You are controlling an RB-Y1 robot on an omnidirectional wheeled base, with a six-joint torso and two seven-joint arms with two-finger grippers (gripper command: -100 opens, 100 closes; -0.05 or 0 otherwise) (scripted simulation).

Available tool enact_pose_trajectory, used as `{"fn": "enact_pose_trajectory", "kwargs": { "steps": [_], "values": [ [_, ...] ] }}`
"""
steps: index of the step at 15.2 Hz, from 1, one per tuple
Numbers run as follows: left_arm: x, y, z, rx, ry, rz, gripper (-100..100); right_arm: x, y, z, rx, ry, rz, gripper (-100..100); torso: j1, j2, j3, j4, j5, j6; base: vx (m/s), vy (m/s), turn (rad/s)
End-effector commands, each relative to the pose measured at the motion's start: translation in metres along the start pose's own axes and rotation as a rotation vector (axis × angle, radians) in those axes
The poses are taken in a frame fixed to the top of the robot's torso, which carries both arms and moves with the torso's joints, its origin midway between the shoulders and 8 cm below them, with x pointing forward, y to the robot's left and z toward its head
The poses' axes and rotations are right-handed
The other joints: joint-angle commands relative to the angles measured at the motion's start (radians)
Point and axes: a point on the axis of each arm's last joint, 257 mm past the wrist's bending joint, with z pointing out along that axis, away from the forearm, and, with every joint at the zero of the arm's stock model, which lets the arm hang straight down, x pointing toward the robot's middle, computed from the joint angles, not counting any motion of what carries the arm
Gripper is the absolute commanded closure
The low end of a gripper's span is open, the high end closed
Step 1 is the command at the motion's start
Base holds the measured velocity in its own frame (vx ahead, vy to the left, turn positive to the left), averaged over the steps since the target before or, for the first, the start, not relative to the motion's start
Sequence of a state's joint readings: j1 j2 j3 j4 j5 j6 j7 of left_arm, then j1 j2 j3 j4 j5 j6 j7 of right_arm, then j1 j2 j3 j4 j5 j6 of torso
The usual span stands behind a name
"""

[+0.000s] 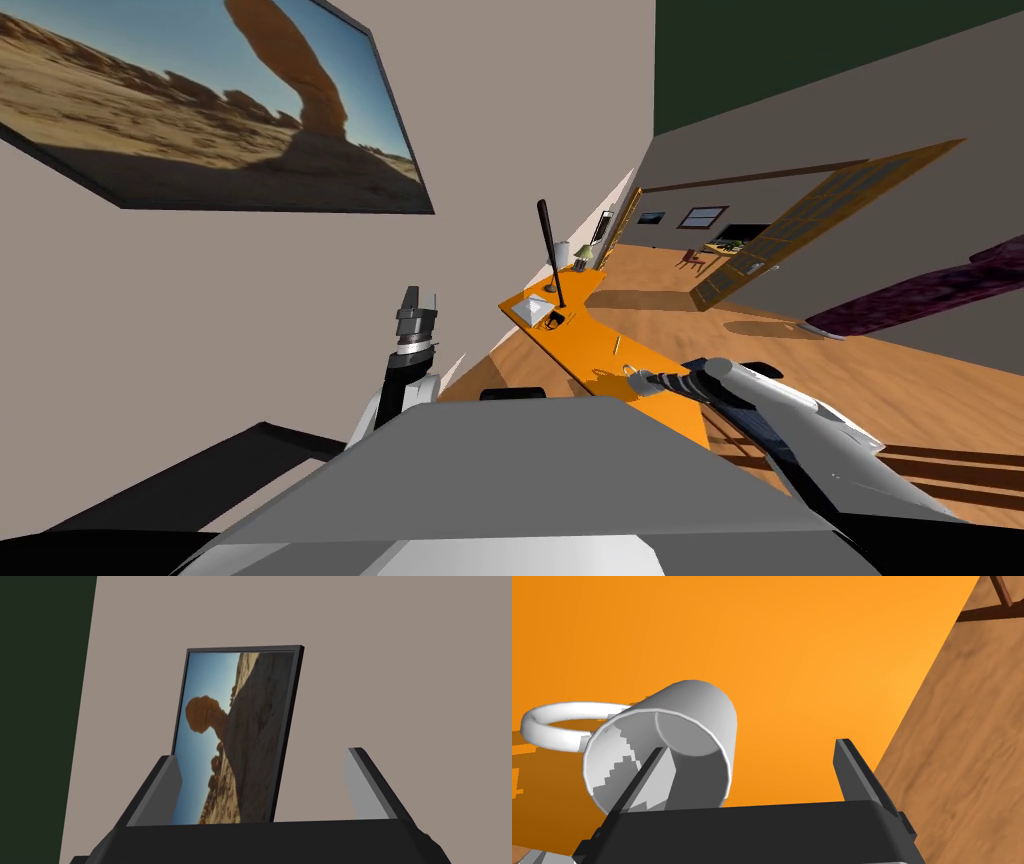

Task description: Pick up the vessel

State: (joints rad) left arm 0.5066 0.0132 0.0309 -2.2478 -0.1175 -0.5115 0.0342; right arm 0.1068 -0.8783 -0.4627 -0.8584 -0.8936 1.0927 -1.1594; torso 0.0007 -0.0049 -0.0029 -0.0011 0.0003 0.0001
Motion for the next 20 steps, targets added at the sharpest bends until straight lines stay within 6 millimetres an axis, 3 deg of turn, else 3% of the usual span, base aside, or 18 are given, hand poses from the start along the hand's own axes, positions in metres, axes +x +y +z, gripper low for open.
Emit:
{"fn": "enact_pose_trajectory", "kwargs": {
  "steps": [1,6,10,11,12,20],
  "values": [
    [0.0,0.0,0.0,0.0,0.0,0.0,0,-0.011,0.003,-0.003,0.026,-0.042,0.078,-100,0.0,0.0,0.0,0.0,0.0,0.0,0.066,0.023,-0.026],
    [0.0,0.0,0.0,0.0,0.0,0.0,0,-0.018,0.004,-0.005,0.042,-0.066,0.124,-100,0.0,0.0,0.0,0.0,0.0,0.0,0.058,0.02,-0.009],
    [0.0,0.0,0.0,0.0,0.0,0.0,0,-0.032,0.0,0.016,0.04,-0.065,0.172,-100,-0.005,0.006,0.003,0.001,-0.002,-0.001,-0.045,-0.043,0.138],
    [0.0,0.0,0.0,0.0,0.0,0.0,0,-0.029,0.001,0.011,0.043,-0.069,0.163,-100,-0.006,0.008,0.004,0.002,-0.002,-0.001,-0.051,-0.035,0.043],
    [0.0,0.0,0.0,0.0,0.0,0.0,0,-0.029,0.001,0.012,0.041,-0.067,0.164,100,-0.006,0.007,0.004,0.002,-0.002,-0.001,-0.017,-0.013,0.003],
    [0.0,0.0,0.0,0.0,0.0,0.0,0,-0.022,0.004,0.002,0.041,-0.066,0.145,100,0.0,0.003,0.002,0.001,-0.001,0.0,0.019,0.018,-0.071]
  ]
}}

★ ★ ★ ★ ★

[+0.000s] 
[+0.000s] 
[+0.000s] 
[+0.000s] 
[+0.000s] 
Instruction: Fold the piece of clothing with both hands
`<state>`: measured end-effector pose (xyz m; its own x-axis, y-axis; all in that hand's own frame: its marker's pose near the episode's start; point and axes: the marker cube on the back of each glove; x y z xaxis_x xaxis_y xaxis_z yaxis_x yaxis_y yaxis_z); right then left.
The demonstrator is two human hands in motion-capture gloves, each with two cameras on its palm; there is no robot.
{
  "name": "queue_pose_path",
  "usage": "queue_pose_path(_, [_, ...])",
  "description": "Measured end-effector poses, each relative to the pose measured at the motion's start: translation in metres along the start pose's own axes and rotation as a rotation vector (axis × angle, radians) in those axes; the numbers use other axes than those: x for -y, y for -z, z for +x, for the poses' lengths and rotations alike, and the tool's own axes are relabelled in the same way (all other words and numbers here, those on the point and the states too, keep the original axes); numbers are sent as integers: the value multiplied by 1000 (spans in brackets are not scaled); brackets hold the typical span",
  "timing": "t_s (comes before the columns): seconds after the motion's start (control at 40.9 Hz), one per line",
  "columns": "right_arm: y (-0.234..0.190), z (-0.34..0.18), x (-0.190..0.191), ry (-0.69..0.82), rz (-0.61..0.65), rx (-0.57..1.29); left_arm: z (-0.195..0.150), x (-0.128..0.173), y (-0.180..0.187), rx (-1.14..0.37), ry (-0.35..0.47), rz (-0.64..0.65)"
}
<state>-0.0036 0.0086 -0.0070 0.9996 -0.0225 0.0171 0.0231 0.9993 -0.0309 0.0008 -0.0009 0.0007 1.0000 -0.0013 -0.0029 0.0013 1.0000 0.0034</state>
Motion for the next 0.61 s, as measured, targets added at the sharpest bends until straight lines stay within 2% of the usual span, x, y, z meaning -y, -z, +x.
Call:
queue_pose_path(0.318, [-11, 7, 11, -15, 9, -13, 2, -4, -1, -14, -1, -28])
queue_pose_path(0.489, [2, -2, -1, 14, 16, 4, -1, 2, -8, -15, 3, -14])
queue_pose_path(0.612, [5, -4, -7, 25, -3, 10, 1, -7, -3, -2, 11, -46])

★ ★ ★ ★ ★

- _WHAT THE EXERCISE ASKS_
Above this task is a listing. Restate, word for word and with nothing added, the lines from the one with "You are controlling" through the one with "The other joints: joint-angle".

- _TASK RESPONSE_
You are controlling an RB-Y1 robot on an omnidirectional wheeled base, with a six-joint torso and two seven-joint arms with two-finger grippers (gripper command: -100 opens, 100 closes; -0.05 or 0 otherwise) (scripted simulation).

Available tool enact_pose_trajectory, used as `{"fn": "enact_pose_trajectory", "kwargs": { "steps": [_], "values": [ [_, ...] ] }}`
"""
steps: index of the step at 15.2 Hz, from 1, one per tuple
Numbers run as follows: left_arm: x, y, z, rx, ry, rz, gripper (-100..100); right_arm: x, y, z, rx, ry, rz, gripper (-100..100); torso: j1, j2, j3, j4, j5, j6; base: vx (m/s), vy (m/s), turn (rad/s)
End-effector commands, each relative to the pose measured at the motion's start: translation in metres along the start pose's own axes and rotation as a rotation vector (axis × angle, radians) in those axes
The poses are taken in a frame fixed to the top of the robot's torso, which carries both arms and moves with the torso's joints, its origin midway between the shoulders and 8 cm below them, with x pointing forward, y to the robot's left and z toward its head
The poses' axes and rotations are right-handed
The other joints: joint-angle commands relative to the angles measured at the motion's start (radians)

Nothing else belongs in this output.